Here’s a technical write-up based on the error message:
“Failed to crack handshake – wordlist ‘probable.txt’ did not contain password (2021)” If your tool says the wordlist didn’t contain
Let’s dissect the warning step by step:
Failed to crack handshake – wordlist/probable.txt did not contain password.
In essence: your attack ran, the tool tried every password in the list against the handshake, and none of them worked.
The failure of probable.txt to crack the handshake does not imply uncrackable security. It simply indicates that the password is not among previously breached or collected passwords up to 2021. With rule-based mutations, masks, or custom wordlists, the success rate increases significantly. For modern WPA2/WPA3 networks, a strong 12+ character random password remains resistant to even large wordlist attacks, and dictionary-only attempts will often fail.

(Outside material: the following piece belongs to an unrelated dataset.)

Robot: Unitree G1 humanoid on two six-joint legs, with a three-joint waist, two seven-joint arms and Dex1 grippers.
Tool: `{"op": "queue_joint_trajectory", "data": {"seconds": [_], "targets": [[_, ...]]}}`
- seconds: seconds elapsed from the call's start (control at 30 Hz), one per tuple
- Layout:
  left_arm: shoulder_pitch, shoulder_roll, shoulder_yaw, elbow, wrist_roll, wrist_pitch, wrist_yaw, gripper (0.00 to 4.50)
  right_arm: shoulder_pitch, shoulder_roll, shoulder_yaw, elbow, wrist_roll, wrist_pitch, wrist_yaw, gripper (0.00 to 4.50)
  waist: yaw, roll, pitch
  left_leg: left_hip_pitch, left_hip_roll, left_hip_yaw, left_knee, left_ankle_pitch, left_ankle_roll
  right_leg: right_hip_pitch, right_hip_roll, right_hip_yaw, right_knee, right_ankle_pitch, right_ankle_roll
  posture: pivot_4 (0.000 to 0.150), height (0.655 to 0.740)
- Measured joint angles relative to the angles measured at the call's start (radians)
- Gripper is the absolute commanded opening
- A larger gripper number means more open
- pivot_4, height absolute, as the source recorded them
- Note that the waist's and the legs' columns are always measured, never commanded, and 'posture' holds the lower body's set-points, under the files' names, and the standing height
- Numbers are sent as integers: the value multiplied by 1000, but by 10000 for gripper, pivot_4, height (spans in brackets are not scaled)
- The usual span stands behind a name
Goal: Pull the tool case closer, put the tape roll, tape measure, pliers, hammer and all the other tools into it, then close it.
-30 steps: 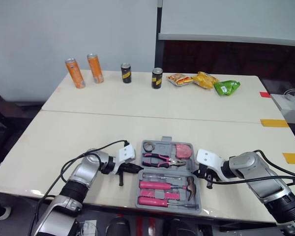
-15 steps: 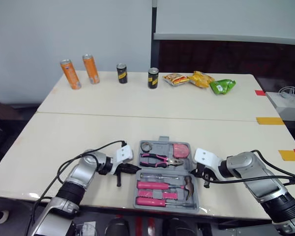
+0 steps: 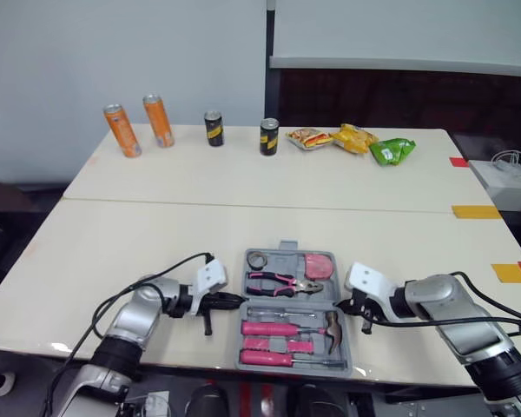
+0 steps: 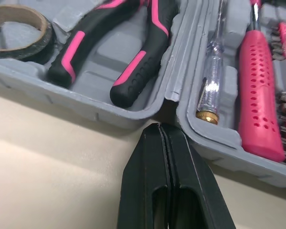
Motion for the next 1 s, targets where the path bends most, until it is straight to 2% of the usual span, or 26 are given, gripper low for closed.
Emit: {"op": "queue_joint_trajectory", "data": {"seconds": [0.03, 0.1, 0.27, 0.4, 0.5, 0.6, 0.73, 0.87, 1.0], "targets": [[22, 11, 28, -17, -28, 10, 4, 0, 30, -13, -35, -1, 23, -17, 3, 8769, 0, 1, 1, 0, 0, 0, 0, 0, 1, 0, 0, 0, -1, 0, 0, 1500, 7400], [57, 20, 80, -52, -80, 37, 13, 5499, 74, -22, -105, -8, 60, -43, 4, 14888, 0, 1, 1, 0, 0, 1, 0, -1, 1, 0, 0, 0, -1, 0, 0, 1500, 7400], [181, 50, 191, -186, -227, 69, -2, 22094, 233, -46, -302, -46, 179, -120, 37, 31999, 0, 2, 2, 0, 0, 2, 0, -2, 2, 0, 0, 0, -4, 0, 0, 1500, 7400], [328, 74, 297, -285, -329, 80, -1, 35016, 419, -39, -508, -58, 286, -180, 67, 44851, 2, 2, 2, -1, 0, 3, 0, -2, 3, 1, 0, 0, -6, -1, 2, 1500, 7400], [405, 112, 388, -320, -386, 82, 0, 44857, 538, -24, -629, -84, 330, -202, 77, 45000, 2, 1, 3, 0, 0, 3, -1, -2, 3, 1, 0, 0, -7, -1, 2, 1500, 7400], [485, 160, 471, -350, -436, 84, -9, 44857, 642, -9, -721, -98, 361, -217, 80, 45000, 2, 1, 3, 0, 0, 3, -1, -3, 3, 2, 0, 1, -8, -5, 8, 1500, 7400], [543, 192, 513, -364, -475, 90, -32, 44857, 700, -4, -772, -137, 399, -190, 73, 45000, 3, 0, 3, 1, 0, 3, -1, -3, 3, 2, 0, 2, -8, -7, 11, 1500, 7400], [537, 195, 503, -407, -490, 99, -35, 44857, 704, -3, -778, -215, 488, -86, 47, 45000, 6, 0, 4, 2, 0, 2, -2, -3, 3, 2, 0, 1, -8, -7, 11, 1500, 7400], [481, 192, 444, -450, -490, 107, -31, 44857, 639, -28, -758, -258, 551, 10, 19, 45000, 6, 0, 4, 2, -1, 1, -2, -3, 4, 2, 0, 1, -8, -4, 7, 1500, 7400]]}}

Final Recommendation: Combine dictionary attacks (probable.txt) with best64.rule, then fall back to mask attacks up to length 10. For passwords longer than 10 random chars, cracking becomes computationally infeasible without known plaintext or additional intelligence.
The specific year in your search query matters. In 2021:
The Hard Truth: In 2021, a default dictionary attack using a legacy wordlist has a success rate of less than 30% against home routers and less than 10% against enterprise WPA2-Enterprise. You must use rules, masks, or AI-generated wordlists (like those from neural_networks or PACK - Password Analysis and Cracking Kit).
Since the dictionary attack failed, you have three superior options. Do not cling to the old probable.txt.